Work to complete
What the task requires is an exact printout of the listing below, pictures excluded.

Provided material
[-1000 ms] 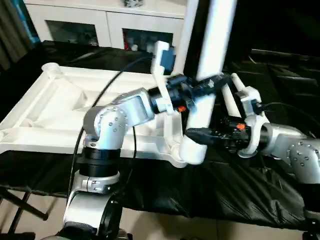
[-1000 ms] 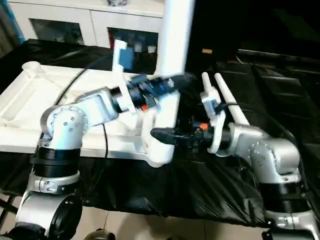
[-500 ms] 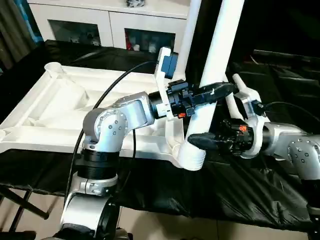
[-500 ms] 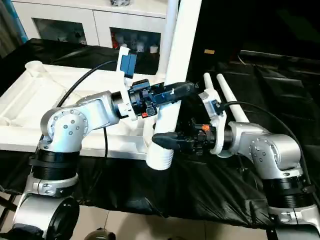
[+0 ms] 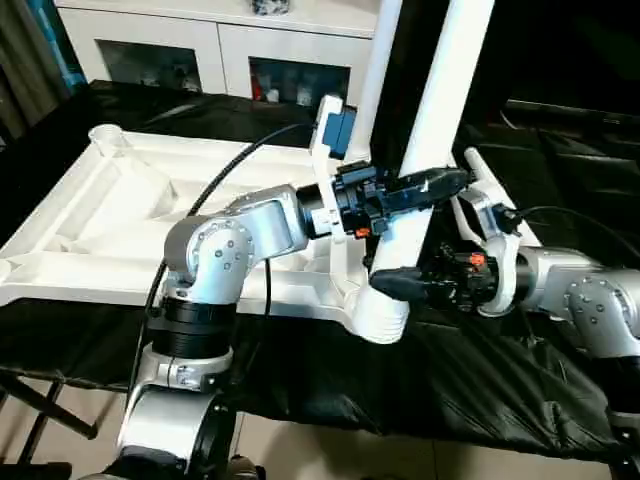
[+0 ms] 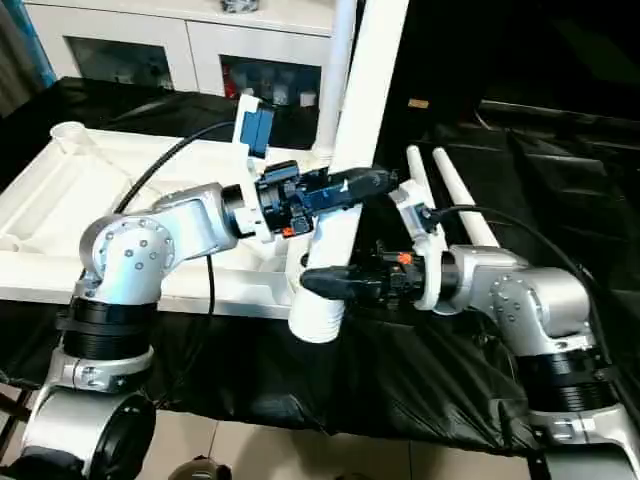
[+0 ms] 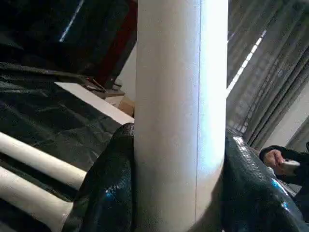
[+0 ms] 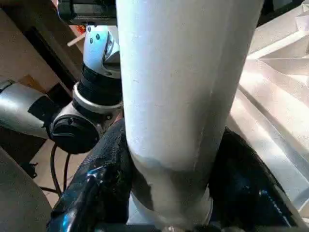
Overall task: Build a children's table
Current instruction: Pick table leg
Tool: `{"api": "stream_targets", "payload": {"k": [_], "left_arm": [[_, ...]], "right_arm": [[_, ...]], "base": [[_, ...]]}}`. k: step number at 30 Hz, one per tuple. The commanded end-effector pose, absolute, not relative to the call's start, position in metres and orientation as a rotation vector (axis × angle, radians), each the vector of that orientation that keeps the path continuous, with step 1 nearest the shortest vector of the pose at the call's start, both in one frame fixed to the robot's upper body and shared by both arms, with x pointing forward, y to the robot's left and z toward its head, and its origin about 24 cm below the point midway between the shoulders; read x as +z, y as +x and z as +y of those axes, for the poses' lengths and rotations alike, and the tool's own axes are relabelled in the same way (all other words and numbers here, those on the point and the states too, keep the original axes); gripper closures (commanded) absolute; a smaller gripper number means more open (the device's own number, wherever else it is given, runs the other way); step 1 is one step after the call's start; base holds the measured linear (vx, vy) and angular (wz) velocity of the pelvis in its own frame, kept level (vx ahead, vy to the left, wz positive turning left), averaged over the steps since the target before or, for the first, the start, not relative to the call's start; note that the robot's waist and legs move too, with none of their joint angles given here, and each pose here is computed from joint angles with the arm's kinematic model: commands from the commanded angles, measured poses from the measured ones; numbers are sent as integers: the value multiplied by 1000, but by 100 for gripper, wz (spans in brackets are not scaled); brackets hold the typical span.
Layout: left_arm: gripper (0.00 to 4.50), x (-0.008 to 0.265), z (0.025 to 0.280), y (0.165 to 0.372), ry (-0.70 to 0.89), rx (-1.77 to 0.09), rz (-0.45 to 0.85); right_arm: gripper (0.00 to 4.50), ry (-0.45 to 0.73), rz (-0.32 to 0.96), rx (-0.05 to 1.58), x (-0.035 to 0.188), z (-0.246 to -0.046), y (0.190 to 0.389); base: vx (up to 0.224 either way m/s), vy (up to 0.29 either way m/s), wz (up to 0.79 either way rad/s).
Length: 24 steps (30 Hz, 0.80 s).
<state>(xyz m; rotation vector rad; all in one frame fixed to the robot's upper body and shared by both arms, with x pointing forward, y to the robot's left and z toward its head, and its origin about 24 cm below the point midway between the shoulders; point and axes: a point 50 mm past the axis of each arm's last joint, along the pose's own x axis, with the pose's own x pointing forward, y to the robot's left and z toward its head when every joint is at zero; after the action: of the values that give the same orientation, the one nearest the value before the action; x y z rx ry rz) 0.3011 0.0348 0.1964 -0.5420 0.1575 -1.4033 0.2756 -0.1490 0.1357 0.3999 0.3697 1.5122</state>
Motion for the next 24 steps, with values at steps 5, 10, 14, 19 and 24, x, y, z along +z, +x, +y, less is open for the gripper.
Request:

Written response
[-1000 ms] 
[-1000 ms] 
[-500 ms] 
[-500 ms] 
[+0 ms] 
[+0 ms] 
[+0 ms] 
[+0 ms] 
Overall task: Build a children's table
Current instruction: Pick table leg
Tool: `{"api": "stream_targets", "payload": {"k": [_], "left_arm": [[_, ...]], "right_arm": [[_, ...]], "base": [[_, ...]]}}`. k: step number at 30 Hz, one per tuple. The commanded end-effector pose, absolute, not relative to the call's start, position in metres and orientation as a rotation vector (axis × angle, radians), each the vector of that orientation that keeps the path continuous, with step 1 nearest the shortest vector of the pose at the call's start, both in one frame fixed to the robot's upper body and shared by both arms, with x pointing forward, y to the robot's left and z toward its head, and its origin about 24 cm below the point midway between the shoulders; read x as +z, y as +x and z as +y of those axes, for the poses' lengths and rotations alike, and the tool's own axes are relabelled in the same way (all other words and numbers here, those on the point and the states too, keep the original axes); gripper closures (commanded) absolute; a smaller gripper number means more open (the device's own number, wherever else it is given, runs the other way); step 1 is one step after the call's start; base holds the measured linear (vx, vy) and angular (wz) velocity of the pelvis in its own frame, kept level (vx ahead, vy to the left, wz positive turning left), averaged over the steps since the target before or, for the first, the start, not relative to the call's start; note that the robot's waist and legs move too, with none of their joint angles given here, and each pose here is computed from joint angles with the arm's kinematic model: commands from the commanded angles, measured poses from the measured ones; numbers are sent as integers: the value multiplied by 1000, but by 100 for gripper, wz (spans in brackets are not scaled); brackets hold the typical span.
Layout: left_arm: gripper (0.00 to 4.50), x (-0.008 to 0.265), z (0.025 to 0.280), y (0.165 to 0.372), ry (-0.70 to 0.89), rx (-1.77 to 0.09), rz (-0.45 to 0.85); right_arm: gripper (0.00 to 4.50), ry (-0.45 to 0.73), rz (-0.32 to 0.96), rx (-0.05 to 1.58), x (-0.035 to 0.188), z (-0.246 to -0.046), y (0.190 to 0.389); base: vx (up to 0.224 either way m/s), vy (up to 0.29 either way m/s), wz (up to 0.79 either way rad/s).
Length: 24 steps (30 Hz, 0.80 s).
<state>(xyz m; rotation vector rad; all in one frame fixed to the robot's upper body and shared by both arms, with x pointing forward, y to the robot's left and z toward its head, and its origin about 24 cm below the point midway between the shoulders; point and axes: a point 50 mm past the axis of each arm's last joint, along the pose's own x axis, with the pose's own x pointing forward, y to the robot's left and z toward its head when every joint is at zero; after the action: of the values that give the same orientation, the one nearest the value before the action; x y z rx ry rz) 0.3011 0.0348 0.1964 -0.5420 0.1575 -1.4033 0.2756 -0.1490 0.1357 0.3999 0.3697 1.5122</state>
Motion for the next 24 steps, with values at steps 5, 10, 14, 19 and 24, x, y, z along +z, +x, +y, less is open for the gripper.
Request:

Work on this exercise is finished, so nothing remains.